Q: What TEL (Technology Enhanced Learning) tools and activities did your students engage with this semester?
A: In the final week of the course, I recorded student presentations of about 10 minutes on a flip camera. 

Q: What best practices/recommendations/ suggestions can you share with your colleagues regarding the TEL tools you used?
A: The rationale for recording the presentations was that they would make a good revision tool for the students especially since the exam for the module would be in May – five months after they had been studying the text. The second reason was so that the students would be able to listen properly to the presentation (rather than worrying about taking notes) since they knew they would have an on-line recording to look back over. This was particularly important for giving the speaker a proper audience so that it would be the best environment possible in which to develop presentation skills. It was also particularly important to provide a means for the students to be able to look back over this material and to consolidate it since each had chosen to investigate different questions about the text so the material/arguments were all new.

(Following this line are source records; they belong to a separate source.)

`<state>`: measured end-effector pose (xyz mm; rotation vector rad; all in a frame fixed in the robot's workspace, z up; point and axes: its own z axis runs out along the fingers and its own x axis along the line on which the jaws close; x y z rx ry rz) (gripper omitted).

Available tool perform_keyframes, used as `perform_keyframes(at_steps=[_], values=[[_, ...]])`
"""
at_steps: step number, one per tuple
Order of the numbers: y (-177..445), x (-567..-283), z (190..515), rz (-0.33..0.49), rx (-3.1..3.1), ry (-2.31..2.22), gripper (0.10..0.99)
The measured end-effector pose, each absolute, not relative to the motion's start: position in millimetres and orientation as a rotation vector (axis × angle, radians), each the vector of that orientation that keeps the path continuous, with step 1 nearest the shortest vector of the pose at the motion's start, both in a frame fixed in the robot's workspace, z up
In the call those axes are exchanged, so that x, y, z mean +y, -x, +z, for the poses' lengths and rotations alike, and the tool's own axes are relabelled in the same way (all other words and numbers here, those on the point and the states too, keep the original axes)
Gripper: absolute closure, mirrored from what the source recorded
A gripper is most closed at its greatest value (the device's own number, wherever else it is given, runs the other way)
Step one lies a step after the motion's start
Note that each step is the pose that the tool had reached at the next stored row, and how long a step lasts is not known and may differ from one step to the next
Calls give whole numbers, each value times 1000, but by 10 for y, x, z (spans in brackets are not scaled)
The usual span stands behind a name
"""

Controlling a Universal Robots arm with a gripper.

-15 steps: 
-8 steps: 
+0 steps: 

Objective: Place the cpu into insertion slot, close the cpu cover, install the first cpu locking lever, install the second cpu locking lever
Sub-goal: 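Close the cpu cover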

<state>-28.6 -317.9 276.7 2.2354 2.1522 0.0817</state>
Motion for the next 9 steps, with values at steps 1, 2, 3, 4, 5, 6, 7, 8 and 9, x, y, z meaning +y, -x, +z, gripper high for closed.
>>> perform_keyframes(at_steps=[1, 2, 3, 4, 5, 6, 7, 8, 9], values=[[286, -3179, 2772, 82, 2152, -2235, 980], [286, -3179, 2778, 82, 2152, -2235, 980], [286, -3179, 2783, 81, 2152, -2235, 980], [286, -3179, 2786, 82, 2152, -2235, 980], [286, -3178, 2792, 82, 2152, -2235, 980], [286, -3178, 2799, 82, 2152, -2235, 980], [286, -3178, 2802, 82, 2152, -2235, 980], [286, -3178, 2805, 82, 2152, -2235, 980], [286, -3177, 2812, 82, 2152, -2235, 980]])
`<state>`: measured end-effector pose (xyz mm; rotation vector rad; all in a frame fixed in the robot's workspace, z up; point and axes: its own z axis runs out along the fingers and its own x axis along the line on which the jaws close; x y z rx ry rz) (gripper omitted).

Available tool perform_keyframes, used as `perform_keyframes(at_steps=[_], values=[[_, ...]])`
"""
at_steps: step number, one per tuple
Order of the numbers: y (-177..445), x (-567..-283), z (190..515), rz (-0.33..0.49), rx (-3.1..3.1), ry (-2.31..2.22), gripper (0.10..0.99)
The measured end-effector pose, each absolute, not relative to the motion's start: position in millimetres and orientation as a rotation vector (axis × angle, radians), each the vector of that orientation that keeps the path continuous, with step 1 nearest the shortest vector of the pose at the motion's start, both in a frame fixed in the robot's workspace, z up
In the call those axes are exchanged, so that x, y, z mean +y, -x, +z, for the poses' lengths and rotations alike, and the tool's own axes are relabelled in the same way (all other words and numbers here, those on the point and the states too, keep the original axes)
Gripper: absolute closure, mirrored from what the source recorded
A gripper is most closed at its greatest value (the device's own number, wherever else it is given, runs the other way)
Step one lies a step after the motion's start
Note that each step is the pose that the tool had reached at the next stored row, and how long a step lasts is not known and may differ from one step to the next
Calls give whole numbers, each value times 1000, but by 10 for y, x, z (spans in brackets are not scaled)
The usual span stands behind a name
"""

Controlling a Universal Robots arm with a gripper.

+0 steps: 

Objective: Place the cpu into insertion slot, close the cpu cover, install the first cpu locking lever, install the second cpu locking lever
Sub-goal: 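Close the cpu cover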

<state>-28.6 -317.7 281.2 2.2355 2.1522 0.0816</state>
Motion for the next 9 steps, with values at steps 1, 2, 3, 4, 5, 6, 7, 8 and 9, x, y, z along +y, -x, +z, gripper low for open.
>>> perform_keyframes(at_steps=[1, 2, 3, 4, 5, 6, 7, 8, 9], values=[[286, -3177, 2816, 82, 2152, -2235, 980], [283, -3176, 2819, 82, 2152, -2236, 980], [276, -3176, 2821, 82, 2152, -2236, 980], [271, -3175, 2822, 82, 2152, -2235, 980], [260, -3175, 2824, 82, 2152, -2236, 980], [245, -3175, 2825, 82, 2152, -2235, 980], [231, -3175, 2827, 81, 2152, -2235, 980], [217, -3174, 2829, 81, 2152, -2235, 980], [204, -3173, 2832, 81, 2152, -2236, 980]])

The video files produced were quite big and required transferring on a computer immediately so that there was enough memory on the flip camera for all of the talks. This also meant that I needed to get support for compressing them and uploading to Keats. In future I might record using pod-casting equipment since this would be less obtrusive (the students were slightly self-conscious about being video-recorded) and would produce smaller files that could be listened to while students are on-the-go.

This worked well with a small group but might be more difficult to achieve in a bigger module?

Q: What was the positive/negative feedback from the students regarding the aforementioned TEL tools?
A: Students were slightly nervous around the camera, but I also think that it created some pressure (as they might face in the professional world) and they all rose to the challenge. I think they will be very happy to find the videos on KEATS when they are revising. It is also a nice souvenir of the class! In general they find it very helpful to be able to access materials through KEATS.

Q: What TEL tools and activities will you be using (or would like to use) next semester?
I’m hoping to include a digital tool, videos and pod-casts in my College Teaching Fund application for my proposed ‘Learning about Ancient Theatre from Artefacts’ project in the Classics department next year.